Violente levée de boucliers contre le CNDH pour sa recommandation sur l’héritage

Violente levée de boucliers contre le CNDH pour sa recommandation sur l’héritage

Le Conseil national des droits de l’Homme, présidé par Driss Yazami, a publié le mardi 20 octobre un document sur l’ « état de l’égalité et de la parité au Maroc ». Dans ce document, qui n’est encore qu’un « résumé exécutif », mais qui se décline en une vingtaine de pages quand même, le CNDH pointe et constate les différents cas d’inégalité des femmes par rapport aux hommes. Mais Driss Yazami fait face depuis deux jours à une violente levée de boucliers sur le point concernant l’héritage.

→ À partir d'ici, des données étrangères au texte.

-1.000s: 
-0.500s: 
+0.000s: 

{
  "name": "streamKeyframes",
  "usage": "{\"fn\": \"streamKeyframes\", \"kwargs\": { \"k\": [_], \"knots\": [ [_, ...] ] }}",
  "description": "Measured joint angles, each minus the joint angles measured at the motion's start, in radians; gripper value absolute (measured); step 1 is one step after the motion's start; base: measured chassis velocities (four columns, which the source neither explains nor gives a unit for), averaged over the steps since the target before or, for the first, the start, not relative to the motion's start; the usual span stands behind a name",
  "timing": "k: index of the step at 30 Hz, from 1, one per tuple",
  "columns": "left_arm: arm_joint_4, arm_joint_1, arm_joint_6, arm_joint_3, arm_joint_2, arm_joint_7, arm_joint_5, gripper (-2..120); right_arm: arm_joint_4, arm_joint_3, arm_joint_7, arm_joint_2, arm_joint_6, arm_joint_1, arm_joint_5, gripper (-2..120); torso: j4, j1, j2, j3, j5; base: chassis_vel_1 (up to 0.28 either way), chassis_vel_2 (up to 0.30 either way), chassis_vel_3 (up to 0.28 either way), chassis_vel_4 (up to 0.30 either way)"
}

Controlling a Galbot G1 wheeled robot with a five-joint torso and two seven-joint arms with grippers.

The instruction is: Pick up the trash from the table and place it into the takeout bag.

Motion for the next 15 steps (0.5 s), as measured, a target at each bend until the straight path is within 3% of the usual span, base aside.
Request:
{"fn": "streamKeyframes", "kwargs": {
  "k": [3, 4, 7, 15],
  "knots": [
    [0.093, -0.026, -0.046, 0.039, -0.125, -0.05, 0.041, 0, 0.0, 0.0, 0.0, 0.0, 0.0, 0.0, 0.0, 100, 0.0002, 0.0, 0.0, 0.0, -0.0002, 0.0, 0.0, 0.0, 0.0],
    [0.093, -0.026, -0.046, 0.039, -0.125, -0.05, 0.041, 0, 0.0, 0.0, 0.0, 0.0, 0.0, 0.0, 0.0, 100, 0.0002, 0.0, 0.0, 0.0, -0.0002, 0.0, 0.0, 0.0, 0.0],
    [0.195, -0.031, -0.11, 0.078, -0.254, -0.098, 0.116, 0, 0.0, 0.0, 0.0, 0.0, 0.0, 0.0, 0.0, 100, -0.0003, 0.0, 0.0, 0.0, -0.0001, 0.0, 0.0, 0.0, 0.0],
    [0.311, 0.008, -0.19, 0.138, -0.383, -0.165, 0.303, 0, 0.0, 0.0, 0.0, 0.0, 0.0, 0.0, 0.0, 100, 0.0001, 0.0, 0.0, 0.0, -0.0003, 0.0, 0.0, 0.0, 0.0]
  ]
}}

C’est ce qu’il appelle « la législation successorale »… ce point est cité deux fois dans le rapport comprenant 55 constats et recommandations. Dans le point 9, il est dit que « la législation successorale inégalitaire participe à augmenter la vulnérabilité des femmes à la pauvreté », et dans la recommandation 18, le CNDH explique, entre autres, la nécessité d’ « amender le Code de la famille de manière à accorder aux femmes les mêmes droits dans la formation du mariage, dans sa dissolution et dans les relations avec les enfants et en matière successorale, en conformité avec l’article 19 de la Constitution et l’article 16 de la CEDEF ». Il n’en a pas fallu plus pour que les dizaines d’autres points soient occultés, que la parité soit oubliée, que l’inégalité soit mise sous le boisseau… pour ne se consacrer qu’à la question soulevée sur la législation successorale.

Ainsi, Driss Yazami est copieusement attaqué dans les médias, à titre personnel ; deux des principaux quotidiens du pays, Akhbar Alyoum et al Massae, lui ont consacré chacun un éditorial et une Une, rédigés au vitriol. Et les théologiens et autres érudits musulmans et mouvements islamiques  sont à leur tour montés au créneau.

Ainsi, on apprend que le Conseil supérieur des Oulémas (CSO) s’apprêterait à répondre au document du CNDH, aux fins de préciser que la question de la législation est un des dogmes principaux de l’islam et qu’il n’est donc pas possible ni envisageable de l’amender

Le cheikh Mohamed Fizazi a affirmé que « la recommandation du CNDH galvaude la religion et aussi le CSO présidé par le roi Mohammed VI de même qu’elle affecte le Livre Saint et constitue une véritable provocation contre l’islam ».

Pour sa part, Omar


Benahmad, membre dirigeant du Mouvement Unicité et Réforme (MUR, matrice du PJD) et membre de l’Union internationale des Oulémas musulmans, a considéré que l’héritage est explicitement mentionné dans le Coran et que cette question est donc indiscutable. Puis, s’en prenant aux membres du CNDH, il a expliqué que « dans la religion musulmane, tous les cas sont possibles ; ainsi, il est des fois où la femme hérite plus que l’homme, et dans d’autres elle reçoit le même héritage que l’homme. Tout à été discuté, en profondeur et dans un esprit d’équité. Et puis, le roi lui-même a dit qu’il s’interdisait de rendre licite ce qui est illicite et de déclarer illicite ce qui est licite ».

Quant à Hassan Kettani, le cheikh salafiste, il rappelle que « la Commanderie des croyants tire sa légitimité du référentiel religieux, et donc, remettre en cause un verset coranique est de nature à affaiblir cette institution » ; puis, il va plus loin, émettant l’opinion que « cette recommandation du CNDH émane de la logique onusienne qui œuvre à l’égalité des sexes et au mariage homosexuel, ce qui ne saurait être accepté par les Marocains ».

Ces érudits s’en remettent à cet avis du CSO, rappelant qu’ « il ne peut y avoir de jurisprudence là où le texte est explicite », et le texte, c’est-à-dire le Coran, est explicite selon ce verset : « Voici ce qu'Allah vous enjoint au sujet de vos enfants : au fils, une part équivalente à celle de deux filles » (4 :11).

Cependant, d’autres théologiens et spécialistes émettent des avis plus modérés, à l’image d’Ahmed Khamlichi, connu pour ses opinions ouvertes, qui a affirmé que « la question de l’héritage en islam nécessite des réflexions, des conférences et des débats », indiquant par là que l’on peut réfléchir à la question, qui pourrait donc évoluer. Le porte-parole de la Jamaâ al Adl wal Ihsane Fathallah Arsalane va dans le même sens, expliquant qu’ « il faut ouvrir une large concertation de nature théologique, laissant de côté la politique ».

Le débat ne sera donc certainement pas ouvert, Driss Yazami continuera à prendre des coups et, dans l’intervalle, les dizaines d’autres recommandations et constats du rapport du CNDH seront occultés par cette polémique naissante (et non débat).